Owing to a musical theatre production of Kander and Ebb’s Curtains on which I am working in a tiny theatre in Clapham, I am obliged to take public transport to work. Although not a particular chore (nor, be assured, an unparalleled joy) it’s sort of a novelty as I do not ordinarily take the tube all that often. Well, not London often. Probably once a week or so. I mostly cycle, run or drive to work because I have a surfeit of energy, a cash deficit, and a burden of drums. On Mondays, when the theatre is ‘dark’, I now experience the liberating luxury of riding my bike. The middle of the show’s run coincides with the two weeks of the Olympic Games, or ‘London 2012’ as even BBC news readers insist upon calling it (as though nothing else has happened or will happen in the capital this year). I admit that I’ve been dreading this. The government and media have for weeks – months – been urging us Londoners to stay off the transport network for fear of over-crowding mayhem. Boris Johnson, Mayor of London, was featured in announcements on buses for the fortnight leading up to the Games, advising us all that the ‘vast number’ of people visiting the city would mean that the public transport network would be ‘extremely busy’. I found these incursions into my aural solitude highly irritating; indeed, there are perhaps fewer things more grating on the first leg of a morning commute than an old bellowing Etonian interrupting my train of thought every couple of minutes to announce that lots of people will be coming to London to watch a lot of other people running and jumping and shooting in the most over-advertised, media-saturated piece of choreographed public hysteria since Princess Diana died. At least my fellow passengers on the 43 and 134 buses in the mornings had the good manners to shut up, ignore one another, and continue shooting silently indignant glares at the all-too-chic wannabe Hoxtonites seeking to impress with their dull selection of music relaying its high-mids to the rest of the bus through the backs of rubbish default iPod earphones.

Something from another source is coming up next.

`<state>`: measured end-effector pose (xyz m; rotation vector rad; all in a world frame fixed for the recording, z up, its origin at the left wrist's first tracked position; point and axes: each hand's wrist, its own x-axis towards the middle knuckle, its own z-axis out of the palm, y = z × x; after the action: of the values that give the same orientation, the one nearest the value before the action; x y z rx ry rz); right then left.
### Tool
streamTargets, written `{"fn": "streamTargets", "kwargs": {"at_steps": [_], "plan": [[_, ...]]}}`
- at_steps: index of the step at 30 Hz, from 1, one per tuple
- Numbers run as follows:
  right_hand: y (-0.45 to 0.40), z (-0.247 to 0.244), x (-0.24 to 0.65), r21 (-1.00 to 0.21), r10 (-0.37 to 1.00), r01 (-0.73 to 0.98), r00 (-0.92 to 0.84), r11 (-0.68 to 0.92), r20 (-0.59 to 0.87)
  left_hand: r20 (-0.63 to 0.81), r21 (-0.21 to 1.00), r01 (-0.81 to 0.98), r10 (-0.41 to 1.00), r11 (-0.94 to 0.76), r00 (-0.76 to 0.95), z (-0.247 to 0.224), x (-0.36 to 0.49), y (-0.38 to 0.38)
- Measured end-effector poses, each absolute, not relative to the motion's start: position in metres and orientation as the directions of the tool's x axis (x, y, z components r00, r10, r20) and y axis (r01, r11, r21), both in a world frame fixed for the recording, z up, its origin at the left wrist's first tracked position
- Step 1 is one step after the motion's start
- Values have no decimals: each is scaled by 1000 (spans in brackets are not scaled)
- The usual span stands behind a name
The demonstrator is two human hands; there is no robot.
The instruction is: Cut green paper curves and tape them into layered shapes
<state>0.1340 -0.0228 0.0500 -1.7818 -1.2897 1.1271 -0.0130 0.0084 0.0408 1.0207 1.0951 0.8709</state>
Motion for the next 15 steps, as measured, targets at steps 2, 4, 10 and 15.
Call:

One of the first things I notice about the tube during the Olympics, then, is that it is pretty much empty. I can get a seat at just about any station at any time of day or night. The trains and buses are similarly deserted. Well, deserted is a slight overstatement. They are actually quite full, but not the holding-your-breath, face-in-someone’s-armpit-and-elbow-in-someone-else’s-ribs-with-your-bag-hopefully-still-between-your-legs-rammed that the capital’s daily commuters know and love. With most of the seats taken, and the odd dozen or so customers occasionally having to resort to standing, swathes of the city feels as though they have been abandoned. I secretly suspect that this is (as I had long speculated) because the people watching the Olympics are either at home staring at a TV screen, or 10 miles away in a stadium in East London yelling at celebrity cyclists. The notion that sports fans in Stratford would severely impact my journeys between Muswell Hill, Kilburn and Clapham always seemed far-fetched, truth be told.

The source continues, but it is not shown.